Het oordeel van het hof
Het hof zal de beslissing van de rechtbank vernietigen, daar het tot een andere beslissing komt.
Uit de stukken blijkt dat de betrokkene zich niet aan de voorwaarden heeft gehouden, welke hem bij vonnis van 12 mei 2010 door de rechtbank Maastricht zijn opgelegd. De betrokkene heeft zich immers kort na zijn opname in de Piet Roordakliniek schuldig gemaakt aan het gebruik van verdovende middelen. Er is derhalve voldoende grond om tot tenuitvoerlegging van de maatregel te beslissen.

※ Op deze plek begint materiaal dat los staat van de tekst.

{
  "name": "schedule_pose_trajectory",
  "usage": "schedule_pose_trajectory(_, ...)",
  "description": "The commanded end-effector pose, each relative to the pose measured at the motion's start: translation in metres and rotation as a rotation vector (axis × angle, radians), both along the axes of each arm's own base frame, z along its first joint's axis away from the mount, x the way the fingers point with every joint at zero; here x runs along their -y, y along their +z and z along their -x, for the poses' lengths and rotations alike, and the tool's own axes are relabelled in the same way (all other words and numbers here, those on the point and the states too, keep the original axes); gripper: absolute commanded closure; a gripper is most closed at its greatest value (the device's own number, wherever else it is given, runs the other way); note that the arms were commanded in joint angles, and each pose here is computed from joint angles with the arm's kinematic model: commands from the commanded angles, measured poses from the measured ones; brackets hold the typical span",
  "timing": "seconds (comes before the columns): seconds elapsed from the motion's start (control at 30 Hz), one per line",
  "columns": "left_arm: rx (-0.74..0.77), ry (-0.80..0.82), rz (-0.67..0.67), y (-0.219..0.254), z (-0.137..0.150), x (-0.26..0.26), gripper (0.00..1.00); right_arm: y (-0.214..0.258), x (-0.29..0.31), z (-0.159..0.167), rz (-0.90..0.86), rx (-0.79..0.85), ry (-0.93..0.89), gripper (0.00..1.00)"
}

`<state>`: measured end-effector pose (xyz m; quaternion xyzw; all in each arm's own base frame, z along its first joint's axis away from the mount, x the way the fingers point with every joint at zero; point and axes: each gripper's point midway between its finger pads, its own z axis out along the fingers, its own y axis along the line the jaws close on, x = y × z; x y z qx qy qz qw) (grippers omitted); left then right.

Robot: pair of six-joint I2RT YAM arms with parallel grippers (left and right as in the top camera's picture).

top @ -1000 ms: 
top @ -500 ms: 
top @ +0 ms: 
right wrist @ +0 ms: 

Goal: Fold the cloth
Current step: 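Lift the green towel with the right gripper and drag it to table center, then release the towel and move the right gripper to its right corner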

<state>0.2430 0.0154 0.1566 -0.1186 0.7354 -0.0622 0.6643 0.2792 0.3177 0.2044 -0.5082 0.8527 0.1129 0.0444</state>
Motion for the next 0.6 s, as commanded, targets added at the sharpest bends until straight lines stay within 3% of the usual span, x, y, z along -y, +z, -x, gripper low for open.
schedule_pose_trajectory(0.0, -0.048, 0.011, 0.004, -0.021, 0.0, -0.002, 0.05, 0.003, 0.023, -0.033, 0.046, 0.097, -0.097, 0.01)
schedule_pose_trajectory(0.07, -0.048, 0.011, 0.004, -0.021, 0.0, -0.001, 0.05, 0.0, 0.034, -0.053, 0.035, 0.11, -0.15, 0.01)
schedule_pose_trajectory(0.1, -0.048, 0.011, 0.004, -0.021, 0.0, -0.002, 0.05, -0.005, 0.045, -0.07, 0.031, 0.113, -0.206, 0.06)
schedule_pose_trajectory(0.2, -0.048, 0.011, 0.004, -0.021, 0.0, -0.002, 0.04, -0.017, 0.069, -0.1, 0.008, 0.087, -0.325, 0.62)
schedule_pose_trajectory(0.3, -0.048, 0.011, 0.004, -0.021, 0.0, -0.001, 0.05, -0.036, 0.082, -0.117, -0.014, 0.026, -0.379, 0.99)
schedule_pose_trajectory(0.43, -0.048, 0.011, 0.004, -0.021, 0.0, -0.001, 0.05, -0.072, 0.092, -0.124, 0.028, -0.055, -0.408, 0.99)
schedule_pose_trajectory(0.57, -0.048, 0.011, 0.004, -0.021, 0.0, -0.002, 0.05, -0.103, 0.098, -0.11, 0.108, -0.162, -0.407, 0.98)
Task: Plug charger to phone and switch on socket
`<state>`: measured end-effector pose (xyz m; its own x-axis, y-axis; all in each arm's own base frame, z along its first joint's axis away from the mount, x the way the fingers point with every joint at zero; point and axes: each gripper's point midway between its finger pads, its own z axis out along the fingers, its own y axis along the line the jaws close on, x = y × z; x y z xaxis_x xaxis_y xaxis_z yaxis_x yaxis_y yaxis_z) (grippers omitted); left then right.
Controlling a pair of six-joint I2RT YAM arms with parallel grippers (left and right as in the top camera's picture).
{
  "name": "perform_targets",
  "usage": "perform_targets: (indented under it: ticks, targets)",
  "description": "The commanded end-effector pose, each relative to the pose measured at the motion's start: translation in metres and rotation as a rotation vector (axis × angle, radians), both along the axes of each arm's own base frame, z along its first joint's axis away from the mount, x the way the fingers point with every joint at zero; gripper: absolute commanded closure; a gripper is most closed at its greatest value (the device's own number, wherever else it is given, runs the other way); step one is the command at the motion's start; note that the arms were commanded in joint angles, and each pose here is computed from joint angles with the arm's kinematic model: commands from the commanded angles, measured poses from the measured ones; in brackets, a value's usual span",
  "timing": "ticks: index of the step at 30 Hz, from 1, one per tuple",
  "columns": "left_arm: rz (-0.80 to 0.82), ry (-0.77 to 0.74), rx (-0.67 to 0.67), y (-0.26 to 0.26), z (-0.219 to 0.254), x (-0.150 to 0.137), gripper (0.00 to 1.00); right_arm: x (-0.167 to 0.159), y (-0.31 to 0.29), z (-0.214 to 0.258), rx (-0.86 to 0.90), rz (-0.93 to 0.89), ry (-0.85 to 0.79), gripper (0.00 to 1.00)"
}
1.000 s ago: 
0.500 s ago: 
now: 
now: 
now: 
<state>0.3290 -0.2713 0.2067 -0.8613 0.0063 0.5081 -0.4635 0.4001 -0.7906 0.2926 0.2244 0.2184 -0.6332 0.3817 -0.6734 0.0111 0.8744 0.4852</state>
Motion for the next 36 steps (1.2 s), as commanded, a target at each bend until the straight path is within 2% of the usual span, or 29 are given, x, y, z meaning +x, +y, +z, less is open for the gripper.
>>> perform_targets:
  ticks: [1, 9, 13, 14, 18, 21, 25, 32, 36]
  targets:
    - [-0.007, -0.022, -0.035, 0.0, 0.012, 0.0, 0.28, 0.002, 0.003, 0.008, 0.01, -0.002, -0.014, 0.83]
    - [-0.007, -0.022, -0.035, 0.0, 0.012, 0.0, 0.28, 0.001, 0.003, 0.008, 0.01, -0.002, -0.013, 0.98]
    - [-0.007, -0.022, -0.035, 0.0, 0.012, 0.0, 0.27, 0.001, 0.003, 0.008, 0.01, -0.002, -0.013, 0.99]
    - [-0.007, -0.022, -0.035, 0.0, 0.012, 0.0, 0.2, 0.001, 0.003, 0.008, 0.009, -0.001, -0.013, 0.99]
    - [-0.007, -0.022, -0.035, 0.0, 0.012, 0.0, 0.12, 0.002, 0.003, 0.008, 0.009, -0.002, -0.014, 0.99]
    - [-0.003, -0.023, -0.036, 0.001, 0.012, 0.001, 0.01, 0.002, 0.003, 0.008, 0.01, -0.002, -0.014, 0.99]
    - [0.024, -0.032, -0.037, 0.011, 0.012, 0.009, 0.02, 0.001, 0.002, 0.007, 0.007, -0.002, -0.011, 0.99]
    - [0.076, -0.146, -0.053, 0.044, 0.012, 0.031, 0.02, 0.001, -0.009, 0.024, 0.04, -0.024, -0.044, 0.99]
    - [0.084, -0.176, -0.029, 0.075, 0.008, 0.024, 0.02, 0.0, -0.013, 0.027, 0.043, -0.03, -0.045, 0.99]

Uit de stukken blijkt echter dat de betrokkene op 18 februari 2011 door de rechtbank Roermond is veroordeeld tot een langdurige gevangenisstraf wegens meerdere ernstige strafbare feiten, welke door betrokkene in oktober 2010 zijn gepleegd. Dit vonnis is inmiddels onherroepelijk en betrokkene zit thans de aan hem door de rechtbank Roermond opgelegde straf uit. Het hof acht het niet aangewezen dat de betrokkene na afloop van deze gevangenisstraf meteen zal worden overgeplaatst naar een inrichting voor stelselmatige daders. In plaats daarvan is het hof met de advocaat-generaal en de raadsman van oordeel dat de voorwaardelijk opgelegde ISD-maatregel als stok achter de deur dient te worden gehandhaafd, opdat betrokkene na afloop van zijn detentie ervan weerhouden wordt om opnieuw de fout in te gaan. Het hof zal dan ook de vordering tot tenuitvoerlegging, hoewel de betrokkene tot toewijzing daarvan meer dan voldoende aanleiding heeft gegeven, afwijzen.
Beslissing
Het hof:
Vernietigt de beslissing van de rechtbank Maastricht van 1 maart 2011 met betrekking tot betrokkene [betrokkene],
Wijst af de vordering tot tenuitvoerlegging van de bij vonnis van de rechtbank Maastricht van 12 mei 2010 voorwaardelijk opgelegde maatregel tot plaatsing in een inrichting voor stelselmatige daders.
Aldus gedaan door
mr E. van der Herberg als voorzitter,
mr J.M.J. Denie en mr T.M.L. Wolters als raadsheren,
en drs. G. Mensing en drs. R. Vecht-van den Bergh als raden,
in tegenwoordigheid van mr C.M.M. van der Waerden als griffier,
en op 26 mei 2011 in het openbaar uitgesproken.
De raden zijn buiten staat deze beslissing mede te ondertekenen.